Les données toxicocinétiques relatives au MDI sont très limitées. Une fois absorbé, il semble se conjuguer principalement aux protéines. Pour ce qui est de l’exposition par la voie respiratoire, on ne dispose que d’études limitées sur le rat. L’une de ces études, basée sur l’utilisation de MDI radiomarqué, a montré qu’une certaine proportion de MDI se répartit dans l’organisme sous une forme ou sous une autre, essentiellement dans les poumons, les reins, les muscles et les voies digestives. Le composé est ensuite éliminé avec ses métabolites, 57 et 13 % de la radioactivité étant respectivement récupérés dans les matières fécales et les urines au bout de 4 jours.
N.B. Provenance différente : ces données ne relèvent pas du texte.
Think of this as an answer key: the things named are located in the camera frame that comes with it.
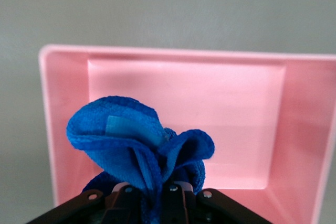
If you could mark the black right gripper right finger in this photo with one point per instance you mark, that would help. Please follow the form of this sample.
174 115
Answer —
210 208

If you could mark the blue microfibre cloth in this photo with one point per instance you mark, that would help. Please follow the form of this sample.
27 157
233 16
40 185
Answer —
123 145

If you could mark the pink plastic bin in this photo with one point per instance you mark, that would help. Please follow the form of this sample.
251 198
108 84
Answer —
197 116

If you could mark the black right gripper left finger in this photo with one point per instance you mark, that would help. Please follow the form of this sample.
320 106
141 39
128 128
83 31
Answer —
115 205

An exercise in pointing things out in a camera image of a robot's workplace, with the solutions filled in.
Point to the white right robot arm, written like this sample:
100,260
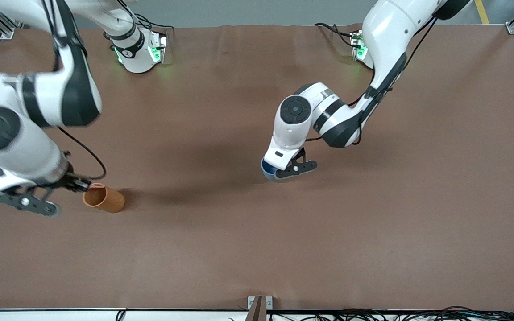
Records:
20,151

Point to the metal bracket with post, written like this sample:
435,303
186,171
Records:
257,312

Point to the blue cup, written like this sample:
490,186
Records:
267,169

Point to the brown table mat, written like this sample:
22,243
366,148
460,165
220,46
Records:
257,245

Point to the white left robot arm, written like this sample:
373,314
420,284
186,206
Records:
386,35

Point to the orange cylindrical cup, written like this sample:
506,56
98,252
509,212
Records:
112,203

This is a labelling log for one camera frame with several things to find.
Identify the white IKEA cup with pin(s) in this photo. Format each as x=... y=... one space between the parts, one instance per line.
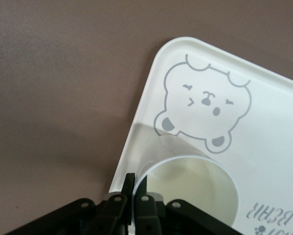
x=197 y=191

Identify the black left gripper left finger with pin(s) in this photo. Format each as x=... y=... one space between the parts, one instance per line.
x=117 y=210

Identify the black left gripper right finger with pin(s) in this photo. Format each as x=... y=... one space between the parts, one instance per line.
x=146 y=210

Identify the cream bear print tray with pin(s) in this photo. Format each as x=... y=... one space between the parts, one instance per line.
x=258 y=110

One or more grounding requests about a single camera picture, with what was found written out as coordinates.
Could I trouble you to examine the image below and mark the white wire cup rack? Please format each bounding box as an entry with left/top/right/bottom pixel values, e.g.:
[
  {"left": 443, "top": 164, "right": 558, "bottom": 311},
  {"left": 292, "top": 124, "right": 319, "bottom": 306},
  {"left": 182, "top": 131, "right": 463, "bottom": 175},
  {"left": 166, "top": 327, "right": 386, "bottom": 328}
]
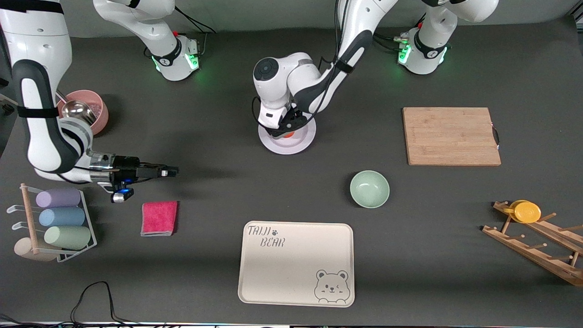
[{"left": 7, "top": 183, "right": 97, "bottom": 263}]

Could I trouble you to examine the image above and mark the pink bowl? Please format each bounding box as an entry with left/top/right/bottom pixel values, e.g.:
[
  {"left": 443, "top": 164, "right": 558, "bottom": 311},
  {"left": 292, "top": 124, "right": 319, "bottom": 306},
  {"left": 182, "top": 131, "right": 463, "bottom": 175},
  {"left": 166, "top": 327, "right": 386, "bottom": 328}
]
[{"left": 57, "top": 90, "right": 109, "bottom": 136}]

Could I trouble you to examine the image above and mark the thin black table cable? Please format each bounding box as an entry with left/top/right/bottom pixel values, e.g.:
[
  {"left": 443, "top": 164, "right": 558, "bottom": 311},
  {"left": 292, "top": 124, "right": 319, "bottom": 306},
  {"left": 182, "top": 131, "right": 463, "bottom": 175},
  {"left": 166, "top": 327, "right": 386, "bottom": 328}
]
[{"left": 0, "top": 281, "right": 151, "bottom": 326}]

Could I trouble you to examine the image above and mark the blue cup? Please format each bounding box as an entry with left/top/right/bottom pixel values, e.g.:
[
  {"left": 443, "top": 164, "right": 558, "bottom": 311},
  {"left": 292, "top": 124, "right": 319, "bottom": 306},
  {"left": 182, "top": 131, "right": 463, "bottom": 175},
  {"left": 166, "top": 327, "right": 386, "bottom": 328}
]
[{"left": 39, "top": 207, "right": 86, "bottom": 227}]

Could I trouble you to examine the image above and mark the wooden cutting board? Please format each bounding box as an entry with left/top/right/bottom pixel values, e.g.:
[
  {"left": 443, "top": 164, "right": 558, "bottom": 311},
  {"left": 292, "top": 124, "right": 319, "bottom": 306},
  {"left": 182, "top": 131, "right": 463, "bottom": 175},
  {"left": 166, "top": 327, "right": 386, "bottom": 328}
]
[{"left": 403, "top": 107, "right": 501, "bottom": 166}]

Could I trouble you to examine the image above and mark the purple cup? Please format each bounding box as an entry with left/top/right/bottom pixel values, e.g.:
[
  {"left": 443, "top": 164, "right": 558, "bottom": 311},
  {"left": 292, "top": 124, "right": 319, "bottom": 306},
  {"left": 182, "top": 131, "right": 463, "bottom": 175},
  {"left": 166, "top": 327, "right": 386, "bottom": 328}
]
[{"left": 36, "top": 188, "right": 81, "bottom": 208}]

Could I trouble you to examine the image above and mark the metal scoop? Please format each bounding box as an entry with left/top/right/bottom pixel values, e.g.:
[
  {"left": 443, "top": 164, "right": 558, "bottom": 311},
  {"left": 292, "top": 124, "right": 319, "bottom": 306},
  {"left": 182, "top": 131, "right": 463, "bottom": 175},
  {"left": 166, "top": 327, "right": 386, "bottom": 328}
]
[{"left": 56, "top": 90, "right": 97, "bottom": 126}]

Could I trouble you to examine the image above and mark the black left arm base cable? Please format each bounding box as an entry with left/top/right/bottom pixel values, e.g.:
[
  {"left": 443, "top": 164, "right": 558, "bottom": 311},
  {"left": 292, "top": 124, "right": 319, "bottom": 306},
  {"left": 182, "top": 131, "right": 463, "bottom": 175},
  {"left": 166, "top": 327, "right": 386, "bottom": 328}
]
[{"left": 373, "top": 13, "right": 426, "bottom": 48}]

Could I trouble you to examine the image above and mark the white round plate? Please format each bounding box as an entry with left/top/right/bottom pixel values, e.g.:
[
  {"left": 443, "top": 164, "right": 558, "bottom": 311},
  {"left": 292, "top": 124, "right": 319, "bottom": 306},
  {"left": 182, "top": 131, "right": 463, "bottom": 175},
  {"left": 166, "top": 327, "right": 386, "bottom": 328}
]
[{"left": 258, "top": 116, "right": 317, "bottom": 155}]

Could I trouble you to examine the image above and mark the pink folded cloth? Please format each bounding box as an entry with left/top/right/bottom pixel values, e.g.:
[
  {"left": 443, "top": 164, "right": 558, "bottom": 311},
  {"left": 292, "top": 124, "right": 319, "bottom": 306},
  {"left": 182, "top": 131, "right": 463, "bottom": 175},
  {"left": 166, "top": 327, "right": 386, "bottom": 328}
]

Moins de 1 % de la radioactivité a été récupéré dans les principaux organes, mais 23 % de la dose initiale ont été retrouvés dans la carcasse. Dans les urines, on a mis en évidence une petite quantité de MDA sous les deux formes : libre et acétylée.
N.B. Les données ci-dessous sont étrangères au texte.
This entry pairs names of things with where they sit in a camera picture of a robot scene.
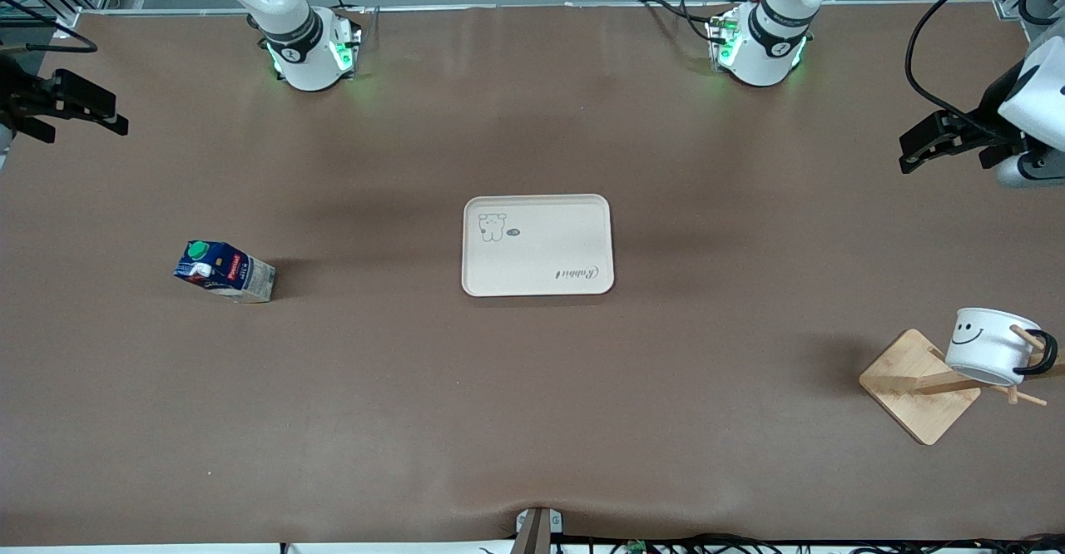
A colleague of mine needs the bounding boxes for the blue milk carton green cap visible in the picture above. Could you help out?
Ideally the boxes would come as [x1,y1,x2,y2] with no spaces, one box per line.
[173,240,276,304]

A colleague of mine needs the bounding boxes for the cream tray with rabbit print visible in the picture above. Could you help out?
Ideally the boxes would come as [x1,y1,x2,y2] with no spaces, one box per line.
[462,195,616,298]

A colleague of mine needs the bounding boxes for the wooden mug stand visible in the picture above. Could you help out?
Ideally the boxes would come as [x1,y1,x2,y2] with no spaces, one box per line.
[859,325,1051,447]

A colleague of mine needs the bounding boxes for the brown table cover sheet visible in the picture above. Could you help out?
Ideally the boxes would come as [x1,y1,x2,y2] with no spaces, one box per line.
[0,5,1065,547]

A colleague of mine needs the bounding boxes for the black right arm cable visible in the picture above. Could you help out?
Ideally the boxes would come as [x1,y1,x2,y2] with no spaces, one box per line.
[0,17,98,54]

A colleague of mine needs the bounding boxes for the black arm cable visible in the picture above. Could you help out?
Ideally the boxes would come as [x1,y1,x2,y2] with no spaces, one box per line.
[0,17,98,54]
[905,0,1065,143]

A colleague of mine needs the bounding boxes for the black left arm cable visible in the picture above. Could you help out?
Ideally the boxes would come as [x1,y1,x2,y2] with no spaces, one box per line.
[905,0,1065,143]

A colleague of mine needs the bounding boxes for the metal table clamp bracket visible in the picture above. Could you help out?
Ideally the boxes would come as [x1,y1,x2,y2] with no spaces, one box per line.
[512,507,564,554]

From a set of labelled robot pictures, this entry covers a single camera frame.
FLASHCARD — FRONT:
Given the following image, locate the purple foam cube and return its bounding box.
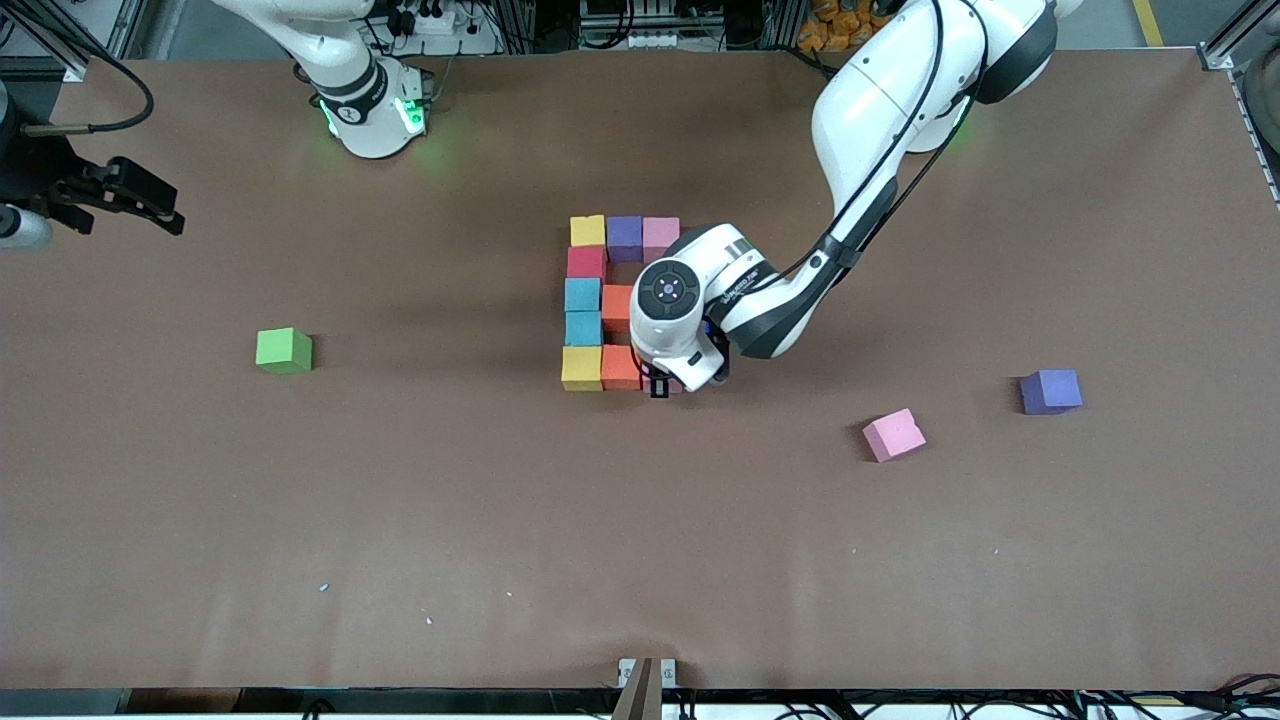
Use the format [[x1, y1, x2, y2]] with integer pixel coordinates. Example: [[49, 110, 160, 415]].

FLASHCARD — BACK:
[[1020, 368, 1084, 416], [606, 215, 645, 264]]

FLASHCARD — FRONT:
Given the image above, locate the paper table cover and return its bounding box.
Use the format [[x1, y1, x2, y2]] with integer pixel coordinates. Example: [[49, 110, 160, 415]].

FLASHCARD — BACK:
[[0, 50, 1280, 691]]

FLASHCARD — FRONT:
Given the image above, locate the green foam cube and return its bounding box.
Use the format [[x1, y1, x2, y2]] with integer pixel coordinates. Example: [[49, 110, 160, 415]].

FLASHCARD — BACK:
[[255, 327, 313, 376]]

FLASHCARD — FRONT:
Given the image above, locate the pink foam cube with notch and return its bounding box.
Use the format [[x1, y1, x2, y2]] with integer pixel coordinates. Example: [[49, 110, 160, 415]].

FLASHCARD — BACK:
[[862, 407, 927, 464]]

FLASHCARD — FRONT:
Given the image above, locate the net bag of oranges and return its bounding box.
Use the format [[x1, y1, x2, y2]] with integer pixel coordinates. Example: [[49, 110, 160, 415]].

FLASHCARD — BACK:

Des études portant sur des ouvriers ont permis de mettre en évidence de la méthylènedianiline sous diverses formes dans leur sang et leurs urines : MDA libre, MDA acétylée et adduits MDA-hémoglobine et MDA-albumine. Ces travaux donnent à penser que la MDA plasmatique acido-hydrolysable pourrait constituer un biomarqueur intéressant d’une exposition de longue durée au MDI. Chez un ouvrier exposé au PMDI, on a constaté que la demi-vie de la MDA acido-hydrolysable était de 70 à 80 h dans l’urine et de 21 jours dans le sérum.

Le MDI ne provoque pas d’intoxications aiguës chez l’animal. L’expérimentation animale apporte cependant des preuves indiscutables d’une sensibilisation cutanée et respiratoire provoquée par le MDI. Il est possible que l’immunité cellulaire et l’immunité humorale jouent un rôle dans la pathogénèse de l’hypersensibilité provoquée par les isocyanates. Chez des rats mâles et femelles exposés à un aérosol de PMDI à la concentration de 13,6 mg/m3, 6 h par jour, 5 jours par semaine, pendant 2 semaines, on a observé une intense détresse respiratoire et une réduction sensible du gain de poids, les signes de détresse respiratoire étant beaucoup moins marqués et le gain de poids juste un peu réduit chez les mâles à la concentration de 4,9 mg/m3. En se basant sur une augmentation marginale du rapport poids du poumon/poids du corps aux doses les plus élevées, on a conclu que la concentration de 2,2 mg/m3 - la plus faible étudiée - correspondait à la dose sans effet nocif observable (NOAEL).

Lors d’une étude de 2 ans visant à évaluer la toxicité respiratoire chronique et la cancérogénicité du PMDI, des rats exposés à des aérosols de PMDI à des concentrations de 0, 0,19, 0,98 et 6,03 mg/m3, ont présenté des anomalies au niveau des voies respiratoires. On n’a pas considéré que les adénocarcinomes pulmonaires observés dans un cas constituaient une preuve suffisante de la cancérogénicité du PMDI pour l’animal; en revanche, la formation in situ de MDA, composé cancérogène bien connu par l’intermédiaire de l’eau de boisson, pourrait être à l’origine de cet effet. On a également considéré que l’hyperplasie des cellules basales de l’épithélium olfactif constatée aux doses de 0,98 et 6,03 mg/m3 constituait un point d’aboutissement très important de l’action toxique, mais de nature non cancérogène. Les résultats de cette étude, permettent de retenir - en dehors de tout effet cancérogène - la valeur de 0,19 mg/m3 pour la dose sans effet nocif observable (NOAEL) et de 0,98 mg/m3 pour la dose la plus faible produisant un effet nocif observable (LOAEL).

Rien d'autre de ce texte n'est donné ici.